EDINBURG, Texas — Chriselda Hernández heard a knock on her door in the border city of Edinburg. She was a college student suffering from a streak of bad luck. A drunk driver had crashed into her car. Then someone stole her laptop. “I need a clean one,” she pleaded.
Hernández approached an altar in his living room that had an image of the Virgin of Guadalupe. He mixed a mixture of sage and palo santo, a wood endemic to South America, and lit it with a match. He then turned to the young woman and passed the healing smoke over her body.
“You're holding on to something,” Hernandez whispered. “Let go. There is no shame”.
For generations, Hispanic communities along the U.S.-Mexico border have turned to curanderas, like Hernández, often seen in the popular imagination as old women with candles and religious icons operating in the shadows of society from shacks.
But the ancient art has entered the age of Instagram. More and more young people are adopting rituals they learned from their grandmothers and deploying them against the problems of the 21st century. They clean public beaches, exchange recipes online to block “envious energies” and sell handmade candles with the image of Our Lady of Guadalupe in stores. Their clients are usually college educated.

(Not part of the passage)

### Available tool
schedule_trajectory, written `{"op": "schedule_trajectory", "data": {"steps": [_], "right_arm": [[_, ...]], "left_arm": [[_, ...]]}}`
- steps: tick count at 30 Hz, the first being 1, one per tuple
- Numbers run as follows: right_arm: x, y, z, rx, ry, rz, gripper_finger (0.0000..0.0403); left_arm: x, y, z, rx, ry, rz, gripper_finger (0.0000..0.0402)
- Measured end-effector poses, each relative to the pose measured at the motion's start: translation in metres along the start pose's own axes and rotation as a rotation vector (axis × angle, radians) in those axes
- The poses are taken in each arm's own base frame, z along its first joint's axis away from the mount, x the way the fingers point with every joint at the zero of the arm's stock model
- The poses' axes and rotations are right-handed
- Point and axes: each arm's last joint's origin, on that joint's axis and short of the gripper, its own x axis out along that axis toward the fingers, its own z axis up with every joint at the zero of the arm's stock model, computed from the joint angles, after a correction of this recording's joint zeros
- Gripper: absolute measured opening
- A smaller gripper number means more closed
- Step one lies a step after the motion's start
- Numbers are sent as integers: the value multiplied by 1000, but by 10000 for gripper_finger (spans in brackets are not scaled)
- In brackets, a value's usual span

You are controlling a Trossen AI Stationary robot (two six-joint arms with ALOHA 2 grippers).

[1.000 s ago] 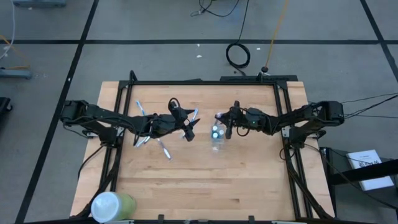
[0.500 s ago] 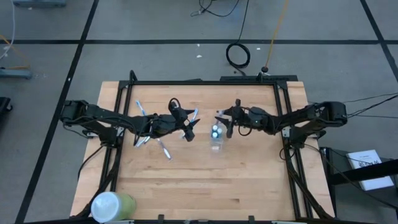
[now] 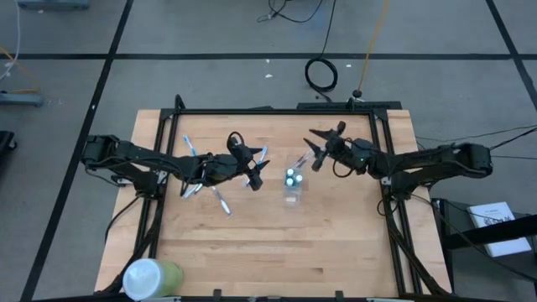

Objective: Pick & Place toothbrushing station
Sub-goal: Put the violet toothbrush into the transparent organizer

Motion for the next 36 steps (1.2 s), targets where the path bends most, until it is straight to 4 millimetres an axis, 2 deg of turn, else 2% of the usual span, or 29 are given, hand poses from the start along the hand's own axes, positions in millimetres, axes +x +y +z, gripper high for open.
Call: {"op": "schedule_trajectory", "data": {"steps": [5,13,18,22,27,31,36], "right_arm": [[-16,-4,12,78,-1,28,151],[-52,-2,27,117,16,140,148],[-65,-2,36,131,-27,181,148],[-67,-1,37,127,-30,195,144],[-66,1,32,92,8,197,144],[-65,2,32,88,10,197,144],[-65,2,32,90,8,197,144]], "left_arm": [[-5,6,-9,26,101,72,227],[-33,23,-17,-7,237,276,227],[-43,32,-38,-180,455,302,227],[-55,31,-54,-400,692,316,227],[-71,21,-68,-667,776,490,227],[-72,14,-78,-744,844,541,227],[-62,13,-94,-773,873,643,227]]}}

“I think it is an honor to be a healer; It is something very beautiful, but also very limiting,” said Hernández, 42 years old. “I feel like we are breaking those limits, that healers are just herbs and old ladies.”
A popular healing culture preceded the arrival of the Spanish conquistadors to Latin America and Mexico. Over time, healers began to combine indigenous rituals with elements of Catholicism and influences from Asian and African folk traditions.
The practice has taken hold in Texas' Rio Grande Valley, a stone's throw from the Mexican border, largely out of necessity. Hidalgo County, home to a majority Hispanic population, has one of the highest rates in the United States of people without health insurance, and many people depend on curanderas for lack of other affordable options, said Servando Z. Hinojosa, professor of anthropology at the University. of the Rio Grande Valley of Texas. He said many Hispanic residents also tend to distrust the medical establishment. This is particularly true when it comes to mental health.
Curanderismo has become so accepted in the Rio Grande Valley that it is not unusual to see street signs and television advertisements advertising curandero services.
Sasha García, 39, is a healer known for her fiery red hair.
In northern Mexico, where indigenous culture is not as widespread and the control of the Catholic Church is stronger, García said, his ancestors often operated in the shadows to avoid the stigma associated with folk healers. In contrast, on the U.S. side of the border, not only does she feel freer to practice openly, but some Catholic priests visit her for advice, she said.
García receives his clients at La Casa de la Santísima Yerbería in the city of Pharr. He has embraced touches of modernity along with the old ways, including consultations that he now offers via FaceTime.
On a recent afternoon, Jocelyn Acevedo, 27, who operates a credit repair service, arrived for her monthly cleaning. After her first cleanup, she said, she saw her business begin to prosper.
García instructed Acevedo to rub three coconuts all over his body. Garcia then smashed them on the floor to release what she said was the negative energy her client had been carrying.
“Did it work?” Acevedo said. “Of course”.